Hoyle Tanner is providing civil engineering design and permitting services for over 25 solar farm development sites throughout Maine. These farms contain ground-mounted photovoltaic (PV) modules and generate enough power for thousands of homes per year. Each development includes the infrastructure needed to support the PV system, including access roadways, drainage, fencing, and electrical utilities.

In Waterboro, Maine, one site has more than 15,000 modules situated on 20 acres of previously undeveloped land. The modules are attached in a five-high, five-wide configuration to galvanized steel racking systems known as tables. Each table faces south with a 20-degree fixed tilt towards the sun and is anchored with six-foot-deep ground screws. At this site, the solar modules are bifacial which means they have absorbing cells on both sides of the panels.
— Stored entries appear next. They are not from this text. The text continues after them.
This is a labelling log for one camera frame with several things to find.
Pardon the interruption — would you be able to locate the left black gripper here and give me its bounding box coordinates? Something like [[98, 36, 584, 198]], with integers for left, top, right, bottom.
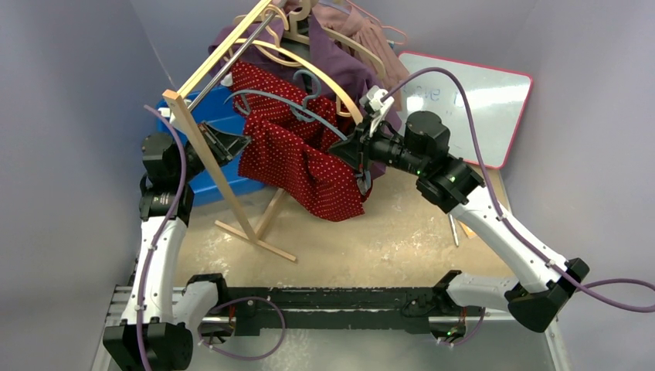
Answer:
[[175, 121, 251, 183]]

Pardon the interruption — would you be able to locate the red polka dot skirt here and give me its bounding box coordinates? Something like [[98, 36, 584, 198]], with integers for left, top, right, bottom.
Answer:
[[230, 62, 368, 222]]

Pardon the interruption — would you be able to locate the blue-grey plastic hanger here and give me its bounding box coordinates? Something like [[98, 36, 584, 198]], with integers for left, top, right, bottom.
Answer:
[[220, 70, 372, 196]]

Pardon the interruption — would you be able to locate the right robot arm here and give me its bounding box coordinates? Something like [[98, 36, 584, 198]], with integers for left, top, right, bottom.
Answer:
[[328, 111, 589, 332]]

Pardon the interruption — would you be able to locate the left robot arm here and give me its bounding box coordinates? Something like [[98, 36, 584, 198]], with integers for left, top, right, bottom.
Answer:
[[103, 131, 230, 370]]

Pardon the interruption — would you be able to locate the purple shirt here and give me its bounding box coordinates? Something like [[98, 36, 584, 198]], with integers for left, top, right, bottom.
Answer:
[[208, 16, 402, 179]]

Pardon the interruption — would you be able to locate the wooden clothes rack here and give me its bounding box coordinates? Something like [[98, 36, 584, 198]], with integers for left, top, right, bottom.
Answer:
[[162, 1, 297, 263]]

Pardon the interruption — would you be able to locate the pink garment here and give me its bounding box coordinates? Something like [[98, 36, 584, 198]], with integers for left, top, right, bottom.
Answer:
[[313, 1, 409, 90]]

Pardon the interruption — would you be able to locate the silver pen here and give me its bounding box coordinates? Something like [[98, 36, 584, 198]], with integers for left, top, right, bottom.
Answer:
[[448, 214, 460, 247]]

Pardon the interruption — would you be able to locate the orange card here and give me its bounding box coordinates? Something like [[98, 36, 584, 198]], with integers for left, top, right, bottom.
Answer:
[[459, 221, 477, 239]]

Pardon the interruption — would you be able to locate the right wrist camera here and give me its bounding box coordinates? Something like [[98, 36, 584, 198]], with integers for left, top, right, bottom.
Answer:
[[359, 86, 395, 138]]

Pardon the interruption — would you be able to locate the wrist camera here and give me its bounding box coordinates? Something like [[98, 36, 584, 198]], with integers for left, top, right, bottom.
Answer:
[[359, 86, 395, 138], [158, 107, 180, 130]]

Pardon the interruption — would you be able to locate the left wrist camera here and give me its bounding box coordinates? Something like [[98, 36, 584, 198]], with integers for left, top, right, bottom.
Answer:
[[158, 107, 180, 130]]

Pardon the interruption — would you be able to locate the whiteboard with pink frame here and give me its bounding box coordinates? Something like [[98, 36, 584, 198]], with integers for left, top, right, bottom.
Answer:
[[399, 51, 533, 169]]

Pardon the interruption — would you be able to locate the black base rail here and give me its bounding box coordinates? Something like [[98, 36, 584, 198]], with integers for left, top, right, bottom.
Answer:
[[203, 287, 483, 336]]

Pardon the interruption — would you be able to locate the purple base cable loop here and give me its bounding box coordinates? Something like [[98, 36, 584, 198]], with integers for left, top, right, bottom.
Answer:
[[199, 297, 288, 363]]

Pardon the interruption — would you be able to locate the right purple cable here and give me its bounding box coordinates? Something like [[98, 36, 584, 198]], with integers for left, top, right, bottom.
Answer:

This allows for reflected light off grass or snow to be captured on the bottom side of the panels and provides 15% more efficiency with the overall system output. The modules capture the sun’s energy and produce a DC electrical current which is then inverted to AC power and stepped up through transformers before entering the local utility grid. Once the electricity hits the grid, it travels down the powerlines making its way to commercial, industrial, and residential neighborhoods. The Waterboro solar farm is 7.5MWdc, enough electricity to power roughly 3,000 homes at peak output.